As shown in FIG. 8A, the impeller 60 tends to position uphole during normal operation as the core shaft 52 rotates clockwise to operate a downhole pump unit (not shown). The upward drag force between the lifted fluid and the impeller 60 tends to push the impeller 60 uphole on the core shaft 52, and the upper end of the impeller 60 can engage the shoulder 94 that limits the axial movement but allows rotation. In any event, even if the impeller 60 is not moved axially against the shoulder 94, the clockwise rotation between the end cap 90 on the shaft 52 and the impeller's end cap 92 is not hindered by the angled teeth. Consequently, the core shaft 52 can rotate freely in the bore 62 of the impeller 60, which may tend to remain stationary in the tubing 14 or may even rotate counter-clockwise.

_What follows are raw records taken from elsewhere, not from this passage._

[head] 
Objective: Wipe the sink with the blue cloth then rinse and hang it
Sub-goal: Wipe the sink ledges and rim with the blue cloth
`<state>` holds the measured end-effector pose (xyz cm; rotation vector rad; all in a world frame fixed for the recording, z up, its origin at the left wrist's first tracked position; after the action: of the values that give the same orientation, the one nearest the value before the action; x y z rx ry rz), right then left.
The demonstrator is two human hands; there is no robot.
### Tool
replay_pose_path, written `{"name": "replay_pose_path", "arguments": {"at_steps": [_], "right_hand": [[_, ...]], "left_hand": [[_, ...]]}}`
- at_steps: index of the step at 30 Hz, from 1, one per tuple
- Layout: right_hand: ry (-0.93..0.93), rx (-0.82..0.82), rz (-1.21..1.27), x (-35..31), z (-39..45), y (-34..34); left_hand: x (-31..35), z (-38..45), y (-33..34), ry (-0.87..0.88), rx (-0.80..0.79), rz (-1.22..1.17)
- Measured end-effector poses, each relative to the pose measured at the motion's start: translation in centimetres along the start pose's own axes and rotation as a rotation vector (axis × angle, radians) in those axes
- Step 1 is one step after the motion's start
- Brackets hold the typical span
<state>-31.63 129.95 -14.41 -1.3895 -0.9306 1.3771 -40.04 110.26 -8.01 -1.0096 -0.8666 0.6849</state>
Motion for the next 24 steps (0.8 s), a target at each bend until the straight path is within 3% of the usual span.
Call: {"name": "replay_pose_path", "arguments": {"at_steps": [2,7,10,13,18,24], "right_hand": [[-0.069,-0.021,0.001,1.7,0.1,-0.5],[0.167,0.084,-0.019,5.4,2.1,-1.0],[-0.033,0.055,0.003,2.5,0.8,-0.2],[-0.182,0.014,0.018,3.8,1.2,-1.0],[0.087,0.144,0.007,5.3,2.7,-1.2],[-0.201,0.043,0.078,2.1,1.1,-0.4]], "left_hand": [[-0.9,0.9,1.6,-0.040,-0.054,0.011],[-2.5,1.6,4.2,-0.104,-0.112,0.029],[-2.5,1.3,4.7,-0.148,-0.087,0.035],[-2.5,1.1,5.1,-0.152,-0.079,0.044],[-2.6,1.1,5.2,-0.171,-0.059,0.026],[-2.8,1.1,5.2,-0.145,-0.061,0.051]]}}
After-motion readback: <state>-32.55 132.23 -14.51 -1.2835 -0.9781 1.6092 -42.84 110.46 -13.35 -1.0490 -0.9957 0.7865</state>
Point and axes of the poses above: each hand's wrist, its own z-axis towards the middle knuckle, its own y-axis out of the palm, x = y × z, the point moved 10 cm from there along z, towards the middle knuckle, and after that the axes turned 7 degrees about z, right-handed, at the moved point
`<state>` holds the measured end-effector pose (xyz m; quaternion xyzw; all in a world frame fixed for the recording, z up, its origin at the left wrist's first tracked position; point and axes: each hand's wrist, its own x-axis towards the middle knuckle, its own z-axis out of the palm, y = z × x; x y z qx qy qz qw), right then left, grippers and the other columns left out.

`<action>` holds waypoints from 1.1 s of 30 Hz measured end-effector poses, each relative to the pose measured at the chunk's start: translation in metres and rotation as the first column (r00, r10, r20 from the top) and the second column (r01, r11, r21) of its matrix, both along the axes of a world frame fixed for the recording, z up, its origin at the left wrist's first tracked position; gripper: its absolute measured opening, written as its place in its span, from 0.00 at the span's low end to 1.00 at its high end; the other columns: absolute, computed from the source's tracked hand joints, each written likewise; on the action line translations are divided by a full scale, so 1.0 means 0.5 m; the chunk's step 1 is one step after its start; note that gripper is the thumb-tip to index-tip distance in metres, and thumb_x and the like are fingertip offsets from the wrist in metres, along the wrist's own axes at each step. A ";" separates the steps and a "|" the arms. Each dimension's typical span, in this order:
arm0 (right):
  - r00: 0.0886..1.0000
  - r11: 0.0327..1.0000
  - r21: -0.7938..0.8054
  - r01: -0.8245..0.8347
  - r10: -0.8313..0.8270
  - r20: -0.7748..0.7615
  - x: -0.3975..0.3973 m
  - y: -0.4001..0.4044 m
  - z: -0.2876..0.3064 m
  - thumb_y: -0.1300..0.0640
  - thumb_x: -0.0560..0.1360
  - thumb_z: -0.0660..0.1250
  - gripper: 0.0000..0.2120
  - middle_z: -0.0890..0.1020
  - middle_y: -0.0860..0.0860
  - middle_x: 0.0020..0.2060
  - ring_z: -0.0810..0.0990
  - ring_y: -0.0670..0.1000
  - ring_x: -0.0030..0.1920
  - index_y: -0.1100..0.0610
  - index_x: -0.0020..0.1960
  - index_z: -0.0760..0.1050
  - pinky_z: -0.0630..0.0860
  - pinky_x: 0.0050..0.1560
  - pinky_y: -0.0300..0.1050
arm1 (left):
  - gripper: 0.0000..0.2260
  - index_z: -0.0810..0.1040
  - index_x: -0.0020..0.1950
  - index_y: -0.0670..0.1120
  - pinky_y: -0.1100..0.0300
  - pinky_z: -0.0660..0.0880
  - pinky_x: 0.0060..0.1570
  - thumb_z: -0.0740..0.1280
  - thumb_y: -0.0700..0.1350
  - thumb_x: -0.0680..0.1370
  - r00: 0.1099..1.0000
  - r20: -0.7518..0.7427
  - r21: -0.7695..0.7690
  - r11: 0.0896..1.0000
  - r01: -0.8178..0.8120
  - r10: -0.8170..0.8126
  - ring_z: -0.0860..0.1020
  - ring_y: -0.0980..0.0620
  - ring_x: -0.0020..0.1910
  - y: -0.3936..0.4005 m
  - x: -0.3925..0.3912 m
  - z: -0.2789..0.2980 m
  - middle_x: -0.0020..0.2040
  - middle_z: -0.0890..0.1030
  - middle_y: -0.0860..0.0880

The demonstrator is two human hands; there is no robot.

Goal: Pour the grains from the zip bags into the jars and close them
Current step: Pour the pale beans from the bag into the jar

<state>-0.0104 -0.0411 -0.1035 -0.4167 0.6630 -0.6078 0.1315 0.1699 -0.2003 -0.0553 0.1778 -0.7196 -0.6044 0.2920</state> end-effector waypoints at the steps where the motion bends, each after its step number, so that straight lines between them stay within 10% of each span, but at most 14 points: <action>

At some point during operation, rotation of the rotating shaft 52 may stop. The built up torsion and the uphole fluid column tends to create backspin as noted previously. When the backspin motion starts, the fluid column above the retarder 50 falls downhole in the tubing string 14 as shown in FIG. 8B.
In this situation, the downward drag between the falling fluid column and the impeller 60 then moves the impeller 60 downhole on the core shaft 52 into an engaged position. At this point, the impeller's end cap 92 mates with the shaft's end cap 90. Because the shaft 52 can have backspin in the counter-clockwise direction, the impeller 60 can also spin counter-clockwise with the core shaft 52 through the engaged end caps 90 and 92. As this occurs, the back-spinning impeller 60 tries to move the fluid column back uphole in the tubing 14 while the fluid is falling downhole. In this way, the retarder 50 uses the force of the fluid and slows the backspin because the resulting torque tends to decelerate the backspin of the core shaft 52.
As evidenced by the engagement of the pin and slot arrangement and the end cap arrangement, the disclosed retarder 50 can use a number of mechanisms to engage and disengage the impeller 60 to the rotation of the core shaft 52 depending on whether the core shaft 52 is rotating in a drive direction or a backspin direction. Another way to engage the impeller 60 uses a gear arrangement. As shown in FIGS. 9A-9B, for example, the impeller 60 and an end cap 100 use a set of conic surfaces with grooves similar to helical gears to produce engagement between the impeller 60 and core shaft 52.
As shown, the impeller's central bore 62 defines a conical surface 63 on its end with helically arranged teeth 67 disposed thereabout. The end cap 100 connected on the core shaft 52 has a complementary conical surface 103. Sockets 107 on the surface 103 can engage the teeth 67 of the impeller 60 when the two surfaces 63 and 103 mate with one another.
When the impeller 60 is moved downward by the force of falling fluid and the core shaft's backspin, the conical surfaces 63/103 engage, and the teeth 67 and sockets 107 mate. In this way, the impeller 60 rotates with the core shaft 52 and produces the desired drag. Should the shaft 52 be rotating clockwise as normal and the impeller 60 move downward, the teeth 67/107 of the conical surfaces 63/103 will not engage in the same way. Instead, the surfaces 63/103 tend to push the impeller 60 uphole away from the end cap 100.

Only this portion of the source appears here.